Before leaving for war, some soldiers took portraits with loved ones as mementos in the event they didn’t return. One picture in Willis’ book, set in a romantic brass frame, shows a husband and wife sitting beside each other. Another shows a saber-wielding soldier sitting beside his wife, who is dressed in a voluminous gown.
Commercial photographers also set up temporary studios in tents near the army camps, creating what Willis called “spaces for people to reimagine themselves.” Soldiers would sometimes get photos taken to send home to their families, folding them up with love letters or notes sent home from the front lines.
“We don’t talk about Black love in the 19th century,” Willis said. “We talk about survival which is, yes, a part of it. But having an opportunity to see a love story that’s a mother and son, or a patriotic story of a man who’s interested in his citizenship and freedom – that kind of love is something I wanted to explore in this book.”
While the Union’s Black soldiers were fighting for the same cause as their White counterparts, their platoons remained segregated. So, too, were the war’s makeshift photography studios. “There were certain days that Black people could go into studios, and on Thursdays and Saturdays at midday, (they) would say, ‘coloreds only,’” Willis said. “And then other days were open to Whites.”
In the South, meanwhile, African Americans had hardly any opportunity to be photographed – and not only because of their status in the Confederacy. Early camera equipment was not readily available in Southern states, Willis writes in her book, and the few photographers there raised their fees “to compensate for the high prices of photographic materials and the inflated Confederate dollar.”
‘Significance of the moment’
The uncovered photographs include ambrotypes, images made on chemically treated glass plates, and tintypes, a much faster innovation that imprinted pictures onto thin metal sheets dipped in a silver nitrate solution. Some of these photographs appear in elaborate protective cases lined with red velvet or brass frames engraved with American flags, eagles and stars.
An early form of paper photograph known as a “carte de visite,” which was often used as a formal calling card, was also increasingly popular in the Civil War era. Examples in Willis’ book include portraits of famed abolitionist Harriet Tubman, who served in the Union Army and rescued enslaved people through a secretive network called the Underground Railroad; Nicholas Biddle, a Black man believed to be the first person wounded in the conflict after a racist mob hurled a brick at him; and Thomas Morris Chester, the first African American war correspondent for a major daily newspaper.
Photographers typically charged between 25 cents and $2.50 ($6 to $60 in today’s money), depending on the size of the image, according to Willis’ research. There were additional fees for hand-painted details, such as an American flag.

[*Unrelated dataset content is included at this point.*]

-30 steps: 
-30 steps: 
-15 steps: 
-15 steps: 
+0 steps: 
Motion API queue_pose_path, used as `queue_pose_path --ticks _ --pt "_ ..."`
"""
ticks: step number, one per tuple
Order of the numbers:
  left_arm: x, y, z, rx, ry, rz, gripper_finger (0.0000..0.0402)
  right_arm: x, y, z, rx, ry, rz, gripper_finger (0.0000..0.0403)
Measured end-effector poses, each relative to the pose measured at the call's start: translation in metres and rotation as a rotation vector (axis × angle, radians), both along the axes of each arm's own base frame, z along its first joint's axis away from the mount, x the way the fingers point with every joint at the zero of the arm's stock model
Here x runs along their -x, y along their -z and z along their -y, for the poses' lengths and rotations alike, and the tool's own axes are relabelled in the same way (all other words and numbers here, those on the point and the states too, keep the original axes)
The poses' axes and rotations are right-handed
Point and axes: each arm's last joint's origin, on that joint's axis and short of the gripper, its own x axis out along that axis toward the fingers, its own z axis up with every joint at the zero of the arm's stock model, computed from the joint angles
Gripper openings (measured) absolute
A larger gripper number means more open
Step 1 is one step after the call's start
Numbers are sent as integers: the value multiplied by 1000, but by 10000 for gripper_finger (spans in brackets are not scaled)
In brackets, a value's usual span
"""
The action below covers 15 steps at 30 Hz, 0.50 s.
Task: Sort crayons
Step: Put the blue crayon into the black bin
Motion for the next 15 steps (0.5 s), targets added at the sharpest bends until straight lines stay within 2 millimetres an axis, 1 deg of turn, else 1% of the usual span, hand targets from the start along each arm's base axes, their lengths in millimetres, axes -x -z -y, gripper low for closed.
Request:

Given that Black Northern soldiers were paid less than their White counterparts – just $10 per month, with a further $3 deducted for uniforms, compared to the $13 and free clothing enjoyed by White soldiers – having a photograph taken was relatively expensive. It was thus a “self-conscious act,” Willis wrote, adding that it “shows the subjects were aware of the significance of the moment and sought to preserve it.”
For Willis, however, the pictures and stories are as much to do with the present as the past. The historian hopes to help younger generations visualize “a broader story” about Black people’s role in the Civil War, sharing experiences of Black American history that go beyond the narratives of slavery.
“The absence of those stories dehumanizes young people,” she said, adding: “How can they reflect on the past without creating a future for themselves if it’s only about a struggle?”
“The Black Civil War Soldier: A History of Conflict and Citizenship,” published by New York University Press, is available now.